» WHAT THIS TASK INVOLVES:
Every line of the entries below from the one containing "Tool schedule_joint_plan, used" to the one containing "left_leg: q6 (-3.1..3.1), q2", both ends included, must be written out exactly. No other line belongs in the answer.

» PROVIDED MATERIAL:
------------------------------------------------------------------------
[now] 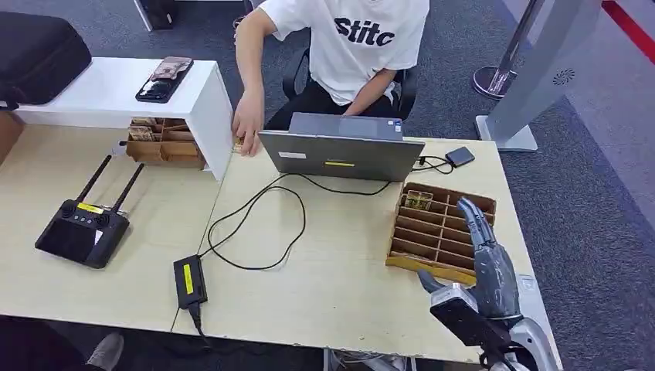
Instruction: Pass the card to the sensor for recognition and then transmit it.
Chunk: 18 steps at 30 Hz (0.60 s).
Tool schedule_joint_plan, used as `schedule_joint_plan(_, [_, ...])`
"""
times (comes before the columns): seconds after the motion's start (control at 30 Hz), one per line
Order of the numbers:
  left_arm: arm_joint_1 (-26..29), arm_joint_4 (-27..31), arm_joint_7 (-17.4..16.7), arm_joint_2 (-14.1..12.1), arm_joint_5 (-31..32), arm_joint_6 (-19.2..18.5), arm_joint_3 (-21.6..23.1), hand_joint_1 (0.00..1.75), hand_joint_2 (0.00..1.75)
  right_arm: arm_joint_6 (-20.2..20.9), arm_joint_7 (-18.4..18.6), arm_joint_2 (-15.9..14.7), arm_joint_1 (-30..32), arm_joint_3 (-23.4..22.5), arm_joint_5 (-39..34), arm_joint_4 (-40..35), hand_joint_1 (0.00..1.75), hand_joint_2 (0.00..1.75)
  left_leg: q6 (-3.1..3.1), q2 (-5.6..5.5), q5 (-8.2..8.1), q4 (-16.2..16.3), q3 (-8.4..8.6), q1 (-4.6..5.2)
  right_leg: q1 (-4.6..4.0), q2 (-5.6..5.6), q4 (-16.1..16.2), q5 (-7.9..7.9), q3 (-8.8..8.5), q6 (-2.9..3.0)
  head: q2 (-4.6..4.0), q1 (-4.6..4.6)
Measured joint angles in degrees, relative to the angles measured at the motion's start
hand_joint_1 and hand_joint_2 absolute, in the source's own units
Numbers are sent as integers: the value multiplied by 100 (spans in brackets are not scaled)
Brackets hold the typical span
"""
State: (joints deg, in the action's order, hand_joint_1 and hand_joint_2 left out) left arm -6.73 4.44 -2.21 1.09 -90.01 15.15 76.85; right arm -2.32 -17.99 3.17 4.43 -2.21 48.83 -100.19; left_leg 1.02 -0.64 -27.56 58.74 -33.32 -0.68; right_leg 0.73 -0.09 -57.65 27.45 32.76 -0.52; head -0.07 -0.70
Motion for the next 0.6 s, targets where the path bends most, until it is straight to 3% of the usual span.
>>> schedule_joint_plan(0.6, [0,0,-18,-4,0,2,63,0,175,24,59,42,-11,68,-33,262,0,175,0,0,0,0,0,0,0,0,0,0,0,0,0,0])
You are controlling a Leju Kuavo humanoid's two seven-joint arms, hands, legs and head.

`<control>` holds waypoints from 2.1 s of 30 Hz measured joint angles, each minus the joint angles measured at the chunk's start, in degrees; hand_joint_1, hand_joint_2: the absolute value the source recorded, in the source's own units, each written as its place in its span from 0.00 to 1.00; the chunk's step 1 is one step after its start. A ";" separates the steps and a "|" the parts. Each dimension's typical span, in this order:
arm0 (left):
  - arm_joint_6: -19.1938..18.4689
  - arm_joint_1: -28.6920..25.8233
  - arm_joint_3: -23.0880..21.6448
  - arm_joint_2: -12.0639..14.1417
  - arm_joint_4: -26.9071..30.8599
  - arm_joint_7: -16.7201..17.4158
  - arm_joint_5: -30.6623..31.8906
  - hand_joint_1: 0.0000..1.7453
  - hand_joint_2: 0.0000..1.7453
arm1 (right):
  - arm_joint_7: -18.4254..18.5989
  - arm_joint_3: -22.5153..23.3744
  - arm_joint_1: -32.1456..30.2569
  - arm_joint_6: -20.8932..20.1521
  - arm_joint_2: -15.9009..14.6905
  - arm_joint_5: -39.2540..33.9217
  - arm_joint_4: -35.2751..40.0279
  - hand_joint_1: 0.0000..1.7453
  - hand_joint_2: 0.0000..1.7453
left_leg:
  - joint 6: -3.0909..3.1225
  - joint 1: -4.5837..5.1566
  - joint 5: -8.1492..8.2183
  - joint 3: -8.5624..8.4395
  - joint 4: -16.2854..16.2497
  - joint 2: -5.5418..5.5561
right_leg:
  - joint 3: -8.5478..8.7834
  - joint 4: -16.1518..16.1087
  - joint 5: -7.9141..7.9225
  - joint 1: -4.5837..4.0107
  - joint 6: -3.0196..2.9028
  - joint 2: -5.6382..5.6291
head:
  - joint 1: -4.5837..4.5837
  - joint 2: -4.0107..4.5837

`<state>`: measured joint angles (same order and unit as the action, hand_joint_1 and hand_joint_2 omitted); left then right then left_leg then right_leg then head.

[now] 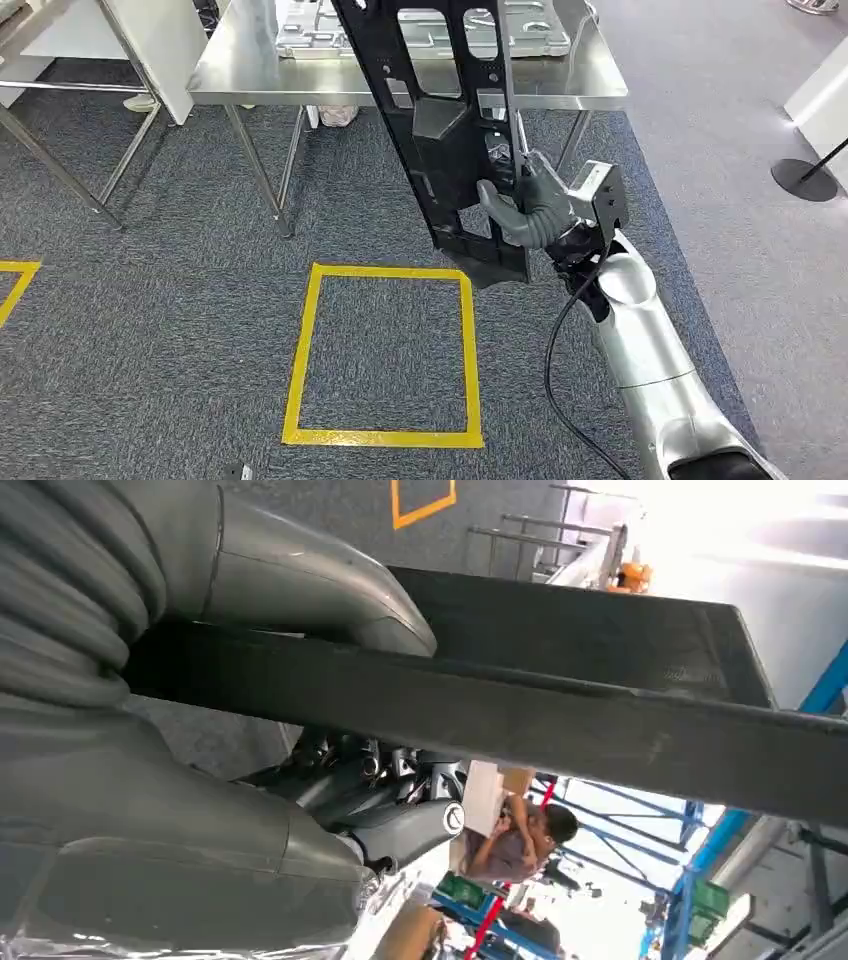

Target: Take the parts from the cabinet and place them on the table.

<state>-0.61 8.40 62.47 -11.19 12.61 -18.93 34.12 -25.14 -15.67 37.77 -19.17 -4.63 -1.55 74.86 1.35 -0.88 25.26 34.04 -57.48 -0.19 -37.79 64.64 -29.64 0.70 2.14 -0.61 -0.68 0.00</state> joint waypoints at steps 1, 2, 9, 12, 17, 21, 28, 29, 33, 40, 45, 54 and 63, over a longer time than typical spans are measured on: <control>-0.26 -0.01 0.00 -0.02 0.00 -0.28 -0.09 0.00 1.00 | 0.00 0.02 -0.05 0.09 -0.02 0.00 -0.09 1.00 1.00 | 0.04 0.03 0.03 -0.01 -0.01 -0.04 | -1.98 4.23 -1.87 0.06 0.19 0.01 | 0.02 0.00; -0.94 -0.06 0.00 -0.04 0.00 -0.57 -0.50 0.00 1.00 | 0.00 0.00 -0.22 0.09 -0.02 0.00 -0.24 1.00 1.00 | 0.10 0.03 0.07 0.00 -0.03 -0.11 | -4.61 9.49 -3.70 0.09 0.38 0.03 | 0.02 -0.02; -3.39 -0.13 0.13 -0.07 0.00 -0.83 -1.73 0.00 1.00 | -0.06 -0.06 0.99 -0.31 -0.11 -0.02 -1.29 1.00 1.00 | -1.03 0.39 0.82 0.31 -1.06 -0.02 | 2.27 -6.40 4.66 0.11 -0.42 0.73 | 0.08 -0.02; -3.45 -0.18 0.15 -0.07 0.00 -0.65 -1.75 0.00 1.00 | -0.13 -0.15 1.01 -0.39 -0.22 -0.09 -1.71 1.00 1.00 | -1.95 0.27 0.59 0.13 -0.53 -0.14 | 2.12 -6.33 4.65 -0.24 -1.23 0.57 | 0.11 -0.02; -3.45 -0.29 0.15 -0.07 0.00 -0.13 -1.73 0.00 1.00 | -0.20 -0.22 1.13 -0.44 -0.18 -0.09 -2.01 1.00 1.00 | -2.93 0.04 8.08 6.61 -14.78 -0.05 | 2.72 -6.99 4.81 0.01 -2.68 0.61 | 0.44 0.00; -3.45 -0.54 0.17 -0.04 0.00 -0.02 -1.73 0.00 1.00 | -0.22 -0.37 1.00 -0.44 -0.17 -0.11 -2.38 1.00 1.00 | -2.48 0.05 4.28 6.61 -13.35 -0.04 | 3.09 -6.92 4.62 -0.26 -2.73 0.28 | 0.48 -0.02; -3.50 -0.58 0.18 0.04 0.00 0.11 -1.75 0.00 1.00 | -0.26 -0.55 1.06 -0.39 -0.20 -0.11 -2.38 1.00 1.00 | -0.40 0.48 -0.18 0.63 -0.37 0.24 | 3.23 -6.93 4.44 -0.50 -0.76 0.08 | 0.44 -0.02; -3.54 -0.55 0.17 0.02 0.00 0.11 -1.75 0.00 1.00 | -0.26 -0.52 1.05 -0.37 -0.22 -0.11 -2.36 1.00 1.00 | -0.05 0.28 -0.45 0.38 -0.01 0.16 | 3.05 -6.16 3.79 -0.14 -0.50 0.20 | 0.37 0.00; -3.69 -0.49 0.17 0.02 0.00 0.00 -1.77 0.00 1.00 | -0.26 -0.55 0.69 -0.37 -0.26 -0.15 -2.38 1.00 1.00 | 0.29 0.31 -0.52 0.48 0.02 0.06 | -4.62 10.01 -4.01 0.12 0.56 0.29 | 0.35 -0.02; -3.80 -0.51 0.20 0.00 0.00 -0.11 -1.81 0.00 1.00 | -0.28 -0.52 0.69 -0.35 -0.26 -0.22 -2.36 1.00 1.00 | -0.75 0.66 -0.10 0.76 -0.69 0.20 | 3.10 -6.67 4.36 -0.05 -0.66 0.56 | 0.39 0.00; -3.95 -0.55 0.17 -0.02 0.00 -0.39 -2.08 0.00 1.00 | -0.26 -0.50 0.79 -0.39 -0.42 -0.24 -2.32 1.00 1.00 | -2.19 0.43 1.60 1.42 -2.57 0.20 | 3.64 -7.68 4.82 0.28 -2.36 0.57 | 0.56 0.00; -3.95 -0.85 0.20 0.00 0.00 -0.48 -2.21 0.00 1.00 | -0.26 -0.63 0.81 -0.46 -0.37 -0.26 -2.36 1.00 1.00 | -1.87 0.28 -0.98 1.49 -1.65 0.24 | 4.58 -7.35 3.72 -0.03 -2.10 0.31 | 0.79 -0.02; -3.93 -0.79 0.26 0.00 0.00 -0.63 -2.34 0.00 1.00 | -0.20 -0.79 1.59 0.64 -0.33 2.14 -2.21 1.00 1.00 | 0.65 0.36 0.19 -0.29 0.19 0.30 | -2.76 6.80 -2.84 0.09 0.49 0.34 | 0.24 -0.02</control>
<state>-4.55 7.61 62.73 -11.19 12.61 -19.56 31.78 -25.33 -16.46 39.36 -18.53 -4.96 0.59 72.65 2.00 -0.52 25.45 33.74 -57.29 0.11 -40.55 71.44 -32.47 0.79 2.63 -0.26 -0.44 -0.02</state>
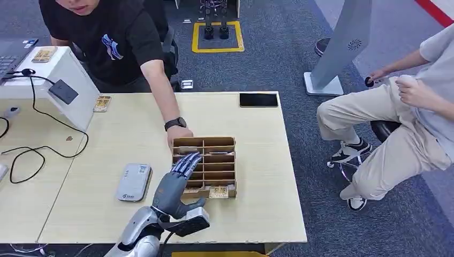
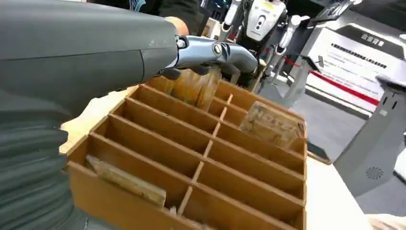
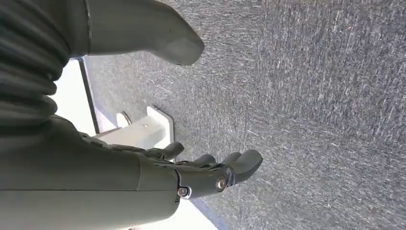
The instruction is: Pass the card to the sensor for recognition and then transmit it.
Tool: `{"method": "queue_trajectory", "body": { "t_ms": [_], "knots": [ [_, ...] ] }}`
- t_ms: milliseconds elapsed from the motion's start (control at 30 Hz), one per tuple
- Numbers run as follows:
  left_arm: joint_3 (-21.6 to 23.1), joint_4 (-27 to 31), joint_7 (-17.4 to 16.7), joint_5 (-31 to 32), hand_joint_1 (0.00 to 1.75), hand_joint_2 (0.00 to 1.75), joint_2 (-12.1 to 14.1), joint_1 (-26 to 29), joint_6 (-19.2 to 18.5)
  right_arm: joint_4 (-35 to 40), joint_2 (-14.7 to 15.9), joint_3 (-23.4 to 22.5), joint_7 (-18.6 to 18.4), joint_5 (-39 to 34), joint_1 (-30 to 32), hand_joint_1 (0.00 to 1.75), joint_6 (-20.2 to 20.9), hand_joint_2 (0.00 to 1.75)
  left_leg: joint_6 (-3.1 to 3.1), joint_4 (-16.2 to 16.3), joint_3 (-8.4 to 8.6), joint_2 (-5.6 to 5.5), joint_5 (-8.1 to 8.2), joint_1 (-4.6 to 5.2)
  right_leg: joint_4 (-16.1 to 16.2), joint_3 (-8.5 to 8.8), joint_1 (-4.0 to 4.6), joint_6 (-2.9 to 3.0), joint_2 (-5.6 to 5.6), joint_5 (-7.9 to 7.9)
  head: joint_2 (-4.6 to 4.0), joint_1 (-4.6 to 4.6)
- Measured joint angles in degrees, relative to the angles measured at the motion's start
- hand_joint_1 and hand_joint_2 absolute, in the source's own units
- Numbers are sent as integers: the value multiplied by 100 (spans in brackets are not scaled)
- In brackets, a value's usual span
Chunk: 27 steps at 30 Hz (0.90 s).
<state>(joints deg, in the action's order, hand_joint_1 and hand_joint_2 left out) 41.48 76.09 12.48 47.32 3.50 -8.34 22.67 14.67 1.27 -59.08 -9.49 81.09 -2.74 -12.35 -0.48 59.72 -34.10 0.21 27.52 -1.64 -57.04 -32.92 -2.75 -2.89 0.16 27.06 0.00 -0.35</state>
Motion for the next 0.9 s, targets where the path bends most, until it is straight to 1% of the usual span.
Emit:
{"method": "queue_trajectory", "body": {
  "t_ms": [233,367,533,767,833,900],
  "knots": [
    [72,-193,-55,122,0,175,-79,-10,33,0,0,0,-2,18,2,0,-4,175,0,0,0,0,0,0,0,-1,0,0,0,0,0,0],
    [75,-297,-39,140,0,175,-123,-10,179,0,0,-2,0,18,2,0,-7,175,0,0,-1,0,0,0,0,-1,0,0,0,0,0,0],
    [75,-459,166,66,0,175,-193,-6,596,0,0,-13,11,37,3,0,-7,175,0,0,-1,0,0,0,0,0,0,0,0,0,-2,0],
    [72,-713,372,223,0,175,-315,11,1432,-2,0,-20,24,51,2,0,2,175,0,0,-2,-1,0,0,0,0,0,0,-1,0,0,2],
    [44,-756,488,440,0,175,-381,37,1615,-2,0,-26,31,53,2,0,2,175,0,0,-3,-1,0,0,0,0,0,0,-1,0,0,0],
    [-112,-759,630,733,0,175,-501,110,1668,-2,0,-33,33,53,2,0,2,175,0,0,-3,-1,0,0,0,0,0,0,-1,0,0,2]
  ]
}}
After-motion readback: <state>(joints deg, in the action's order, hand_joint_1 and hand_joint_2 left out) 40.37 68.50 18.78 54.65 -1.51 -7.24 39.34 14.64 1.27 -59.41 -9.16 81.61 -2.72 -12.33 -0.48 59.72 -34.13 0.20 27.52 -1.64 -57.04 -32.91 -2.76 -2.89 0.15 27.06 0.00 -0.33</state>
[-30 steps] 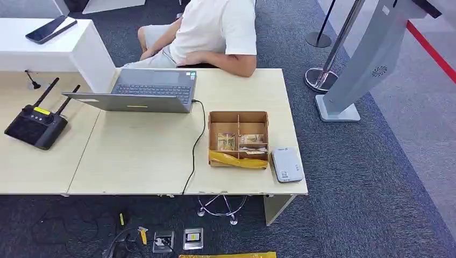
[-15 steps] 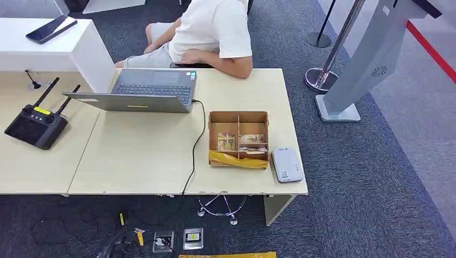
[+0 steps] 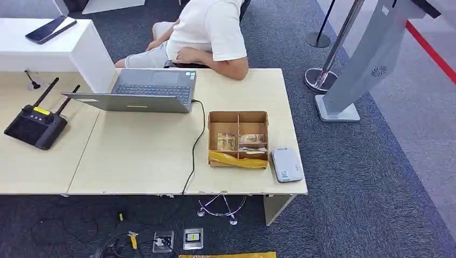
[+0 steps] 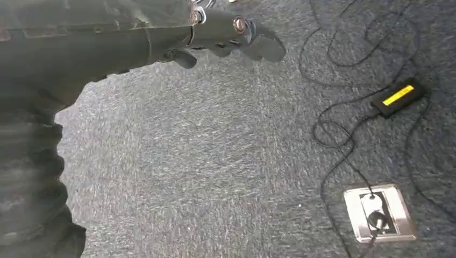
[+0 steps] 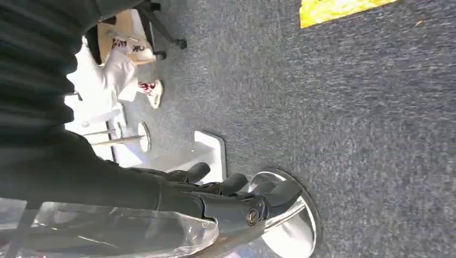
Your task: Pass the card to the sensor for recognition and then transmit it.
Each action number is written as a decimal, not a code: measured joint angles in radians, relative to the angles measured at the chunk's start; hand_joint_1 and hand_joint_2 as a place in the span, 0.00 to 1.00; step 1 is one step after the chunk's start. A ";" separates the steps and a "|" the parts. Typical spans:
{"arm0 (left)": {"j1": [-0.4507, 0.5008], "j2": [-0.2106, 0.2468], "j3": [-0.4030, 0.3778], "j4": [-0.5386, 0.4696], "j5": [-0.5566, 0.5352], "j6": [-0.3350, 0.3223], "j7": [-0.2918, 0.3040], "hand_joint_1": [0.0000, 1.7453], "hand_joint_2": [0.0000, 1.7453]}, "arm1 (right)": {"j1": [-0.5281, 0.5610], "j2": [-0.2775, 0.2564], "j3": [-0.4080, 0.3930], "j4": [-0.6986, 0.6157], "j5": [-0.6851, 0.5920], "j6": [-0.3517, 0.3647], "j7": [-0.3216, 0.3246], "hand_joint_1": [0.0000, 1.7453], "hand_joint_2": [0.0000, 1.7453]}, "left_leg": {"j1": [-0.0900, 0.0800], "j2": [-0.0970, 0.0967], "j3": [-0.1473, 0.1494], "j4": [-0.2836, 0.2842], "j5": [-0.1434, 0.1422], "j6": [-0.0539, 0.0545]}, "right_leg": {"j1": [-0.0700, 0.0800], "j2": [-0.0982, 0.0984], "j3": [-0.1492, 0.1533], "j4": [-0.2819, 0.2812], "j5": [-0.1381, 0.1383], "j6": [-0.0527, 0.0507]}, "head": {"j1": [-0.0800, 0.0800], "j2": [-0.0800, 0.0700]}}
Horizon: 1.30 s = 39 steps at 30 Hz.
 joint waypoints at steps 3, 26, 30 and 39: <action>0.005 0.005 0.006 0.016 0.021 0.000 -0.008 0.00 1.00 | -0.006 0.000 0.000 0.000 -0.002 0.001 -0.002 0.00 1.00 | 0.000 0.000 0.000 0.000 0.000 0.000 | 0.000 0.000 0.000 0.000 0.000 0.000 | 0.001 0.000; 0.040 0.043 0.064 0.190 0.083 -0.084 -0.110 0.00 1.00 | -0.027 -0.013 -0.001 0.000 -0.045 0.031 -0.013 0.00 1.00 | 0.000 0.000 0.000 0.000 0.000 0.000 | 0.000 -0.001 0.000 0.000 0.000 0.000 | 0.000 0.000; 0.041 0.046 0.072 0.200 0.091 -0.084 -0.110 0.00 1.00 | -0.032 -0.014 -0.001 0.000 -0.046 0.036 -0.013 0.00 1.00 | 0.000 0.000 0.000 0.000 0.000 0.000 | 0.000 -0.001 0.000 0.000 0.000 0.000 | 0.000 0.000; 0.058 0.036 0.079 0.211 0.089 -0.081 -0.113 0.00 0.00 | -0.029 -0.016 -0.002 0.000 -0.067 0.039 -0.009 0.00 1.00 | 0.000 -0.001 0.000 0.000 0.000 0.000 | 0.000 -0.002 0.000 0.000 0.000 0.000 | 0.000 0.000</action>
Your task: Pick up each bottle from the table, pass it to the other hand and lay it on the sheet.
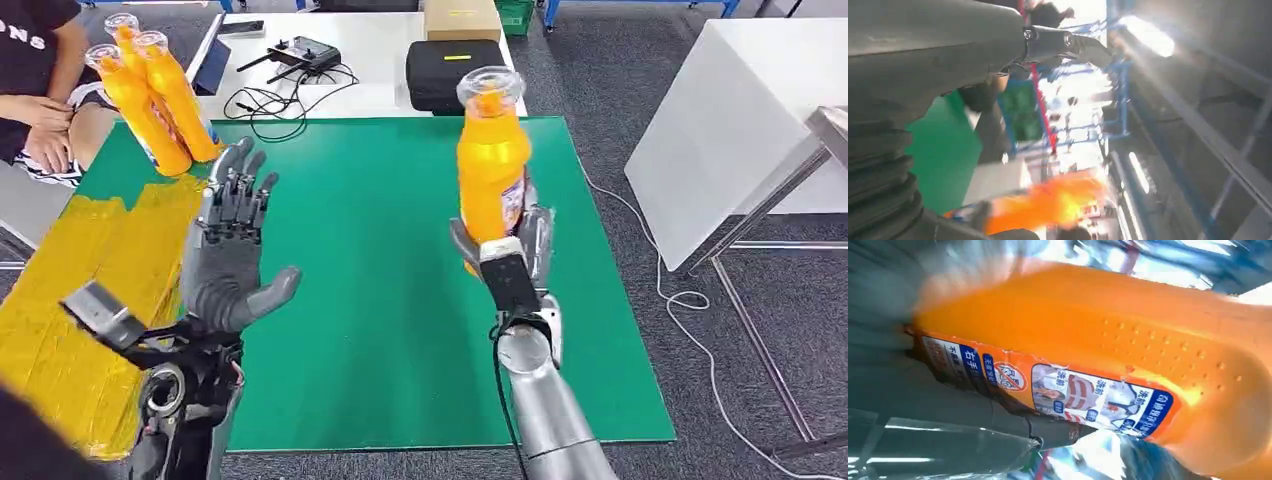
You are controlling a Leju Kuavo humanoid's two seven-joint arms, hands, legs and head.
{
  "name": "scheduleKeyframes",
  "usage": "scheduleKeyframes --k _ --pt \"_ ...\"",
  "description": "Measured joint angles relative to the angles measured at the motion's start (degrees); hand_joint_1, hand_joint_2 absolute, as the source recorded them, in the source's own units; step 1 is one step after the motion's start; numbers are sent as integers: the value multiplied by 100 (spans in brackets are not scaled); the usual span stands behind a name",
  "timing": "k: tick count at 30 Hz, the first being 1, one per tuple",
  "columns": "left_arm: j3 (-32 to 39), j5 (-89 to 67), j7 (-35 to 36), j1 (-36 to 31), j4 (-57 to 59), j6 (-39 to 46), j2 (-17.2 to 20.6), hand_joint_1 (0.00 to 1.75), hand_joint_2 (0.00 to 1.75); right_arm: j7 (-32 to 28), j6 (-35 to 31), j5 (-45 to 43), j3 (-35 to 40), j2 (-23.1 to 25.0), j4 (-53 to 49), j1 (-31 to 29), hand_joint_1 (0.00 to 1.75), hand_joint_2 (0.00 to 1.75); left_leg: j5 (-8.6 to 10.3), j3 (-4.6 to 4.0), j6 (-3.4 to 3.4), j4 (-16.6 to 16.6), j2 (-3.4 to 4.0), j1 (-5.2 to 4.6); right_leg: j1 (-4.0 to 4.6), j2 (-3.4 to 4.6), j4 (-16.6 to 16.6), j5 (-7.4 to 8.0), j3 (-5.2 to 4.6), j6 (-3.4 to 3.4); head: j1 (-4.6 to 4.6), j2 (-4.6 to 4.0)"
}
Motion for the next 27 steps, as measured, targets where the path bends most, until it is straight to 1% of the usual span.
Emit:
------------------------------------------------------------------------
» ANSWER TO THIS EXERCISE:
Tool schedule_joint_plan, used as `schedule_joint_plan(_, [_, ...])`
"""
times (comes before the columns): seconds after the motion's start (control at 30 Hz), one per line
Order of the numbers:
  left_arm: arm_joint_1 (-26..29), arm_joint_4 (-27..31), arm_joint_7 (-17.4..16.7), arm_joint_2 (-14.1..12.1), arm_joint_5 (-31..32), arm_joint_6 (-19.2..18.5), arm_joint_3 (-21.6..23.1), hand_joint_1 (0.00..1.75), hand_joint_2 (0.00..1.75)
  right_arm: arm_joint_6 (-20.2..20.9), arm_joint_7 (-18.4..18.6), arm_joint_2 (-15.9..14.7), arm_joint_1 (-30..32), arm_joint_3 (-23.4..22.5), arm_joint_5 (-39..34), arm_joint_4 (-40..35), hand_joint_1 (0.00..1.75), hand_joint_2 (0.00..1.75)
  left_leg: q6 (-3.1..3.1), q2 (-5.6..5.5), q5 (-8.2..8.1), q4 (-16.2..16.3), q3 (-8.4..8.6), q1 (-4.6..5.2)

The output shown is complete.